Parker Tilghman, one of the first respondents to Verhoeven’s propositions, has become an outspoken critic of the piece, releasing a statement on Facebook condemning it as “digital rape.” He noted that he was never informed that his actions were being broadcast online, or that by responding to the artist’s invitation he would be become part of a public spectacle. “I feel so violated I am having trouble formulating the words to describe it,” Tilghman explained in an earlier statement. “How can you ethically project conversations that are considered private to the other person, when they have no knowledge of what you are doing?”
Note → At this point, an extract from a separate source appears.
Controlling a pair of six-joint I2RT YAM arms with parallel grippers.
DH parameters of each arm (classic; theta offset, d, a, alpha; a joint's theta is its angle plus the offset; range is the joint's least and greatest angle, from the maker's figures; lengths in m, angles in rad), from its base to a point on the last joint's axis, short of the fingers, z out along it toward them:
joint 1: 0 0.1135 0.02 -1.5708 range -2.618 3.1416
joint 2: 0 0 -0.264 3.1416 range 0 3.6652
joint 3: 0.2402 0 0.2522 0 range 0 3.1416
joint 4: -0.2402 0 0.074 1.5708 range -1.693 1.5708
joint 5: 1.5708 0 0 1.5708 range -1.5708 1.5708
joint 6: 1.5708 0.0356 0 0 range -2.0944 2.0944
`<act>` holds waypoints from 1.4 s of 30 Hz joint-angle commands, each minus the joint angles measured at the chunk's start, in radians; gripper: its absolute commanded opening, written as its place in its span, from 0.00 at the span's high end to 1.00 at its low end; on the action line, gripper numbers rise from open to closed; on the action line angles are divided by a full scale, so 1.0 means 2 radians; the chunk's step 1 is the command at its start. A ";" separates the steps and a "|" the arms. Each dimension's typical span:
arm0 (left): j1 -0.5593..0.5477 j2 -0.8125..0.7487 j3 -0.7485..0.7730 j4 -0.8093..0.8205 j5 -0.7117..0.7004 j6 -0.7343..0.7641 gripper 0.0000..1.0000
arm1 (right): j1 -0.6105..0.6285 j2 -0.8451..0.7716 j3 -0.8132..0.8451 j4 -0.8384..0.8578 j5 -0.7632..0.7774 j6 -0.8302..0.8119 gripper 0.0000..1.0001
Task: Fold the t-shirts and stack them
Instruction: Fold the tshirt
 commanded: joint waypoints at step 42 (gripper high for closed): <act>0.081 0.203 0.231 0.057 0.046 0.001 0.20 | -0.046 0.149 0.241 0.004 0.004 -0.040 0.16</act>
Tilghman claims that “the autonomy and power over my sexual expression was taken and abused without my consent for Mr. Verhoeven’s own personal gain,” adding that “I cannot sit idle and let one individual in a position of power, funded by an arts organization, and the Dutch government, control the autonomy and dignity of another individual.”

For his part, Verhoeven envisioned the project as a way to help gay men connect beyond sex, noting that after using the app, “I felt like a superficial illustration of myself, a man that could fulfill many sexual fantasies, but who rarely went to the movies with a stranger.”

Host venue Hebbel am Ufer has since released a statement on Twitter announcing the project’s premature end as it “had led to numerous complaints from the public.”

According to the Huffington Post, Grindr itself voiced concerns over the nature of the piece, explaining that “while Grindr supports the arts, what Dries Verhoeven is doing by luring Grindr users under false pretenses is entrapment. This is an invasion of user privacy and a potential safety issue.” Accordingly, Verhoeven has been banned from the app.